Jury finds supporters of Cliven Bundy ‘not guilty’

 
BY JOEL BRITTON
A jury in Las Vegas, Nevada, Aug. 22 refused to find Richard Lovelien, Steven Stewart, Scott Drexler and Eric Parker guilty on frame-up charges stemming from a 2014 protest of ranchers and supporters on Cliven Bundy’s family ranch near Bunkerville, Nevada. The four were among participants demanding release of 400 of Bundy’s cattle that had been seized by the Bureau of Land Management in a dispute over grazing rights on federal lands.

Bundy, his sons Ammon and Ryan, and others have been imprisoned without trial on related charges since February 2016. Government officials had hoped to win convictions here to set a precedent to use against their main targets.

But this was the second time the prosecution put the four on trial and failed to get a jury to convict them. Charges included “assault on a federal officer,” “conspiracy to commit an offense against the United States,” and “interstate travel in aid of extortion.” A mistrial had been declared in an earlier trial in April when that jury couldn’t reach a unanimous verdict for acquittal.

After four days of jury deliberations, Lovelien and Stewart were found not guilty on all 10 charges they faced. The 12-person jury also ruled Drexler and Parker not guilty on most of the same charges. The jurors said they were not able to reach a verdict on four of the charges against Parker and two against Drexler.

“The jury was 11 to one for ‘not guilty’ on the last four charges,” Shawna Cox told the Militant in a phone interview Aug. 28. She is a supporter of ranchers’ rights to graze cattle on federal lands and participated in protests last year at the Malheur National Wildlife Refuge in Oregon.

The new verdicts “stunned a courtroom full of the defendants’ supporters, many of whom broke into applause after Chief U.S. District Judge Gloria Navarro ordered Lovelien and Stewart freed immediately,” The Associated Press reported.
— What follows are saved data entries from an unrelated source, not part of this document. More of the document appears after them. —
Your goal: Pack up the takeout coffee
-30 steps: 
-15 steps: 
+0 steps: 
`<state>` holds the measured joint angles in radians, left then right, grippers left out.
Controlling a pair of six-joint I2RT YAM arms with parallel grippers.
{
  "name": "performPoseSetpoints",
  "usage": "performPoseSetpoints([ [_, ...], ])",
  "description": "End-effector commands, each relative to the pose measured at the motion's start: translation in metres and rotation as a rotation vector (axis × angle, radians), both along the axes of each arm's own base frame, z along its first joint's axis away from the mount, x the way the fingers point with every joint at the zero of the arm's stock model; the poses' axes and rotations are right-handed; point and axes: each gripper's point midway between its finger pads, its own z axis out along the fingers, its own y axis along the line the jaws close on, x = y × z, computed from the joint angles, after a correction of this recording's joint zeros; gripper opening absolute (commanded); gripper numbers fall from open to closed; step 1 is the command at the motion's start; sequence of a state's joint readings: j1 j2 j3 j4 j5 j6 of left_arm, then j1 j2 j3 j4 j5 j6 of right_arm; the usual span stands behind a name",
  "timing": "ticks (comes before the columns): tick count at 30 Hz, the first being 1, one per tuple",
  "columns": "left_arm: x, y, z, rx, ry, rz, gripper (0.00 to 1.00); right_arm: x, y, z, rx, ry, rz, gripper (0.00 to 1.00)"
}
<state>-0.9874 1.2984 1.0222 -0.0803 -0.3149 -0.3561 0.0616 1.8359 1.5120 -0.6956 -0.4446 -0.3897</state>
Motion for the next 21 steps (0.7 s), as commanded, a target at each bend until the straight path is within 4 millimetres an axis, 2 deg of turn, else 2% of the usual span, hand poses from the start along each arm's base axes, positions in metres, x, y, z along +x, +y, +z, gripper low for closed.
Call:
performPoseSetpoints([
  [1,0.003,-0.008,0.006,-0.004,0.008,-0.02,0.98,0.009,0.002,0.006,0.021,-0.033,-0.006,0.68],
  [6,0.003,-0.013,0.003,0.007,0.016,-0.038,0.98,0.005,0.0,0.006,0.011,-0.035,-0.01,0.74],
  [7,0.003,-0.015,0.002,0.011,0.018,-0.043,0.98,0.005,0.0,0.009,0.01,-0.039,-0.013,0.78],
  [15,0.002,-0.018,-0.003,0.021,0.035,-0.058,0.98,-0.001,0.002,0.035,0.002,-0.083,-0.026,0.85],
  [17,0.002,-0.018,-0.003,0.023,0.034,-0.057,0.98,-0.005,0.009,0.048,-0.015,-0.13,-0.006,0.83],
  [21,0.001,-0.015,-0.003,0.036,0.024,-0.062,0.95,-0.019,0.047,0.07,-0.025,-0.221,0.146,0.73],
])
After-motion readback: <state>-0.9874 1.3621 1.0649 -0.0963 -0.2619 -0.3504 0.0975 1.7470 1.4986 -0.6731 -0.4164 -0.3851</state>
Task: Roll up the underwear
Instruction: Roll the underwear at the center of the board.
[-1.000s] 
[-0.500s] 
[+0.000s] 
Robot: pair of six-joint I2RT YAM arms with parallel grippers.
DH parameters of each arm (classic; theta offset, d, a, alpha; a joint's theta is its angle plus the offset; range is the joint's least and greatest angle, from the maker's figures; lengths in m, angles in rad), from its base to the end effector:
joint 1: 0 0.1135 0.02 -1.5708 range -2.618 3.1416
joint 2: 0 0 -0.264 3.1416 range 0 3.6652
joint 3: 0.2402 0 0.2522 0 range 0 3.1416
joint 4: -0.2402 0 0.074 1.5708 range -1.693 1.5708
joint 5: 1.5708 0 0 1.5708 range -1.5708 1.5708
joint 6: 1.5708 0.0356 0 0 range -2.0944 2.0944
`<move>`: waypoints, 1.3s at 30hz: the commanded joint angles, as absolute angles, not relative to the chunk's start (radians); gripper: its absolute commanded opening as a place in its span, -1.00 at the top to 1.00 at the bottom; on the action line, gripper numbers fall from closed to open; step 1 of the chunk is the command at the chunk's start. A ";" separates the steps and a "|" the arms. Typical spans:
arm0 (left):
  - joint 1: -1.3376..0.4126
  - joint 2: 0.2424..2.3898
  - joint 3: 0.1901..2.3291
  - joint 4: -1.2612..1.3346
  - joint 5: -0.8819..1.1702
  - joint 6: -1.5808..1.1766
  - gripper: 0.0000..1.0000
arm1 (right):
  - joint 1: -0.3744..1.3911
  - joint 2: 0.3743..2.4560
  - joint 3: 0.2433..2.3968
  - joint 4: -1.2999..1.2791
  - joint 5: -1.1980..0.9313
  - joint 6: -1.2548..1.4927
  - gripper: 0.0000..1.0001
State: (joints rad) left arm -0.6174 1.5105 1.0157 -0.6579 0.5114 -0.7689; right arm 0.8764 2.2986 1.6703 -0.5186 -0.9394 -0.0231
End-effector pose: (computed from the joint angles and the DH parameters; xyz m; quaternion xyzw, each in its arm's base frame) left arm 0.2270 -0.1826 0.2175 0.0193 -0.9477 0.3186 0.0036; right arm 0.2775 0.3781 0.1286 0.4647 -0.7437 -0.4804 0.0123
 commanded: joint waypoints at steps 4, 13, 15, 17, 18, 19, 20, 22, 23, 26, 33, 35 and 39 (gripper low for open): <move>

“What we have here is a win,” Parker’s wife Andrea told supporters and the media outside the courtroom.

“The acquittal was really terrific because the jurors were able to see how tyrannical the judge was,” Cox, who lives in Kanab, Utah, told the Militant.

Judge Navarro made every effort to hamstring the defense in the recent trial. She barred defense attorneys “from referencing constitutional rights to freely assemble and to bear arms” and “from mentioning alleged misconduct or excessive force by law enforcement” during the Bundy ranch protest in 2014.

In addition, the judge denied the defense the right to present five witnesses they called to testify on their behalf.

In protest of the rigged proceedings, defense attorneys waived closing arguments.

The day after the verdicts, Acting District Attorney Steven Myhre announced that he will prosecute Drexler and Parker for yet a third time on the charges the jury didn’t reach a verdict on. “There is no justice system here, it’s all a railroad job,” said Cox.

Drexler and Parker were released from jail by Navarro, where — like the Bundys, Lovelien, Stewart and the other defendants — they have been held for the past 18 months. But Las Vegas TV station KSNV said the two “will be monitored by a federal officer” and “aren’t allowed to be around any firearms or other dangerous weapons, and they aren’t allowed to have contact with any of the case’s named victims or witnesses, just to name a few.”

The third trial against Drexler and Parker was set for Sept. 25, which will push back even further the trials of Cliven Bundy and the other defendants.

Dennis Richter and Bernie Senter contributed to this article.